• _Work to be completed_
Your answer must be an exact copy of every record below.

• _Exercise data_
++++
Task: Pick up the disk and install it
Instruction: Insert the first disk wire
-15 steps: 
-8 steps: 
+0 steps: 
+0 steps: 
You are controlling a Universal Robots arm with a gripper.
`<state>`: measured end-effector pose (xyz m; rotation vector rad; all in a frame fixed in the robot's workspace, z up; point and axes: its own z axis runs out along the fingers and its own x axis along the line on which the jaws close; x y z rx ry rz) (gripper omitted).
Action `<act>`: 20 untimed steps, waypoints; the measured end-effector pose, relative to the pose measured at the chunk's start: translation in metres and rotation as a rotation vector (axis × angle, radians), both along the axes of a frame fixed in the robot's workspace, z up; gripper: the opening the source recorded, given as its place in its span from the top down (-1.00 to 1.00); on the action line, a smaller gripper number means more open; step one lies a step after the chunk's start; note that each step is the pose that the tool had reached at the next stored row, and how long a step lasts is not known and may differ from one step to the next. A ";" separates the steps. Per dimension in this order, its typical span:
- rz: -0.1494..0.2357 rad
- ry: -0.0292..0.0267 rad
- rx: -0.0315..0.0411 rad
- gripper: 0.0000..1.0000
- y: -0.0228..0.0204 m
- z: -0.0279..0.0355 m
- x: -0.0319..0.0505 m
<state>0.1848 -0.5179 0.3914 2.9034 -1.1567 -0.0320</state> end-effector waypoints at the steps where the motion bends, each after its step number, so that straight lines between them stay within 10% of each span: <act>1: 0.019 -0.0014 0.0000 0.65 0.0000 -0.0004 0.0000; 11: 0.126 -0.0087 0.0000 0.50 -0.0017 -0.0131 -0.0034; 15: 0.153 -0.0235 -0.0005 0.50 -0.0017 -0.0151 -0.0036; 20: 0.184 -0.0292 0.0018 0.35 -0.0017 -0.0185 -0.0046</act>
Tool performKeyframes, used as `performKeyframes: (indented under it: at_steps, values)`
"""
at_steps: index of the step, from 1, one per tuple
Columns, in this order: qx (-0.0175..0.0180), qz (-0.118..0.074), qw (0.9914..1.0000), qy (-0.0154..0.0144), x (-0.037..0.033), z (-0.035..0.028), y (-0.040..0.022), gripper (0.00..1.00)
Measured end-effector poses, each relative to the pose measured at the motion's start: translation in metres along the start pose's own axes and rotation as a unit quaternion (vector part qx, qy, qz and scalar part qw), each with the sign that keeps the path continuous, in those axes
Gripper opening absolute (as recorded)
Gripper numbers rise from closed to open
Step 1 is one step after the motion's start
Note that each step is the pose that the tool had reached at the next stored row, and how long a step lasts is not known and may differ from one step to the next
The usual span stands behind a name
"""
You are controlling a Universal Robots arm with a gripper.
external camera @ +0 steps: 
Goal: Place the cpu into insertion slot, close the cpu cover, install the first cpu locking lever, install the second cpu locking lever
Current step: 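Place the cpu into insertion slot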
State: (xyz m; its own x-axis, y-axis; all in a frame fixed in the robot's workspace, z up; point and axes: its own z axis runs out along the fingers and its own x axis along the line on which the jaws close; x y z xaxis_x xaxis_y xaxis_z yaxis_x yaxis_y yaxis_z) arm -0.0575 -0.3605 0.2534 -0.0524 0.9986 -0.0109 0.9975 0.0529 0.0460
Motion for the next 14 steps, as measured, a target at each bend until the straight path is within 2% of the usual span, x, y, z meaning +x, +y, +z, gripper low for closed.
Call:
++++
• _Your response_
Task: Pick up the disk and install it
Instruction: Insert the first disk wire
-15 steps: 
-8 steps: 
+0 steps: 
+0 steps: 
You are controlling a Universal Robots arm with a gripper.
`<state>`: measured end-effector pose (xyz m; rotation vector rad; all in a frame fixed in the robot's workspace, z up; point and axes: its own z axis runs out along the fingers and its own x axis along the line on which the jaws close; x y z rx ry rz) (gripper omitted).
Action `<act>`: 20 untimed steps, waypoints; the measured end-effector pose, relative to the pose measured at the chunk's start: translation in metres and rotation as a rotation vector (axis × angle, radians), both along the axes of a frame fixed in the robot's workspace, z up; gripper: the opening the source recorded, given as its place in its span from the top down (-1.00 to 1.00); on the action line, a smaller gripper number means more open; step one lies a step after the chunk's start; note that each step is the pose that the tool had reached at the next stored row, and how long a step lasts is not known and may differ from one step to the next. A ";" separates the steps. Per dimension in this order, its typical span:
- rz: -0.1494..0.2357 rad
- ry: -0.0292..0.0267 rad
- rx: -0.0315..0.0411 rad
- gripper: 0.0000..1.0000
- y: -0.0228..0.0204 m
- z: -0.0279..0.0355 m
- x: -0.0319..0.0505 m
<state>0.1848 -0.5179 0.3914 2.9034 -1.1567 -0.0320</state> end-effector waypoints at the steps where the motion bends, each after its step number, so that straight lines between them stay within 10% of each span: <act>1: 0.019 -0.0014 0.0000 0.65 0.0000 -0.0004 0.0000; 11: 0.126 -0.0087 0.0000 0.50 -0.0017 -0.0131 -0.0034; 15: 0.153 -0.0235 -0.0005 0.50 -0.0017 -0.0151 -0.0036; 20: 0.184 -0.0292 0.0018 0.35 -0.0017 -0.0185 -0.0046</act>
Tool performKeyframes, used as `performKeyframes: (indented under it: at_steps, values)`
"""
at_steps: index of the step, from 1, one per tuple
Columns, in this order: qx (-0.0175..0.0180), qz (-0.118..0.074), qw (0.9914..1.0000), qy (-0.0154..0.0144), x (-0.037..0.033), z (-0.035..0.028), y (-0.040..0.022), gripper (0.00..1.00)
Measured end-effector poses, each relative to the pose measured at the motion's start: translation in metres along the start pose's own axes and rotation as a unit quaternion (vector part qx, qy, qz and scalar part qw), each with the sign that keeps the path continuous, in those axes
Gripper opening absolute (as recorded)
Gripper numbers rise from closed to open
Step 1 is one step after the motion's start
Note that each step is the pose that the tool had reached at the next stored row, and how long a step lasts is not known and may differ from one step to the next
The usual span stands behind a name
"""
You are controlling a Universal Robots arm with a gripper.
external camera @ +0 steps: 
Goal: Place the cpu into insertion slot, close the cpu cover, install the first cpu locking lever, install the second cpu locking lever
Current step: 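Place the cpu into insertion slot
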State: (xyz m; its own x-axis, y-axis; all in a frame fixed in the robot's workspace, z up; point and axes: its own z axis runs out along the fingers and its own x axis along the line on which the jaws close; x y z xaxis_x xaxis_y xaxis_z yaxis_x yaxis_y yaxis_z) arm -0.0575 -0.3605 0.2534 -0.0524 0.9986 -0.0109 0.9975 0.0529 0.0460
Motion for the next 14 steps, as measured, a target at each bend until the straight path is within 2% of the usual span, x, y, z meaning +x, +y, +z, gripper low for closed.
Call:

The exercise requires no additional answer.